Although adolescence was rather hellish, as the insults and low blows were coming from all sides, you stay there, to love me unconditional love even if I did not deserve it.
Presents to teach me life
Presents to take care of me
to wipe my tears Presents Presents
to reveal a smile on my face
Presents to advise me in all areas of my life
Thank you for that in my presence joys, but mostly in my troubles.
Thank you for your values that I think
Thanks for your help, your patience and your contagious joy
I do not say often enough, but I wanted to tell you especially today, the biggest and huge thank you for everything. Your presence in my life is a need, both in small things as in large. Even more in my role as mom. I've never said, but coming back to me in memory of the sweetest memories when I heard your reassuring voice to the receipt of the delivery room. You were looking to come see me, and also that which has become the center of my universe, as I was for you. You were there in the most important moment of my life, the birth of my little Magalie. Even if I knew you were disappointed at not being able to attend the birth, you have respected my decision and you were still there an hour later. You're the one who looked at me first before you watch the baby because your baby was giving life. It really warms the heart ... if you knew how ...
Thanks for your help in the first weeks of life Magalie.
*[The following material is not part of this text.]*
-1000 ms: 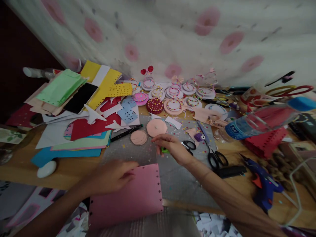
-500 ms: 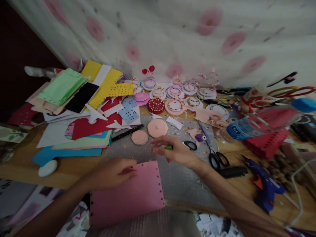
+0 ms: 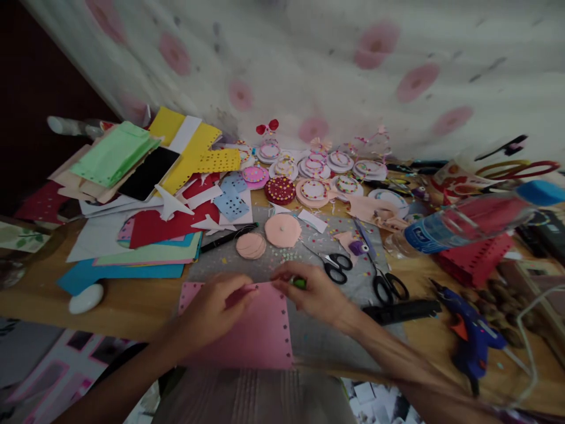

Now I understand this intense bond that unites us, and hopefully become a formidable mother than you.
Although I'm not with you on this special day, I think to you. Anyway, see you in four days!
Happy Mothers Day!

Your loving daughter

Monday, May 4, 2009

Wedding Favors Wording

breastfeeding

I hate it when organizations that promote breastfeeding and who despise you if you do not, or if you do, but you use the bottle from time to time. I despise myself for having agreed to give him a bottle a day to accustom, under pressure from strong breastfeeding is so good. Yes it must be good, but still, our grandparents were ever breastfed and they are not dead. Why I felt guilty for giving him a bottle of 10 feedings per day, and that now I'm stuck and I have to endure the screams of a breastfed baby too who wants to know anything about the bottle?
I'll do anything when she will go to daycare, I'll do anything for my romantic trip to Toronto in two weeks? I butchered breasts to let my mother care? It would be much easier ...... hell, I'm discouraged .......

Sunday, May 3, 2009

Important Soccer Events

Masterpiece



My boyfriend is not super romantic. He told himself. But he said a sentence so cute that I wanted to share ... and remember it well!
is watching a movie, and the boy had composed a song for its sweet.
-Wow, that cuteeeeeeee! I want it too you I composed a masterpiece, I say subtly
-I did worry a
-Ah yes? He sleeps
-top

Yeah, I could not replicate it .... hihi!
small portrait of the masterpiece, as well as being there!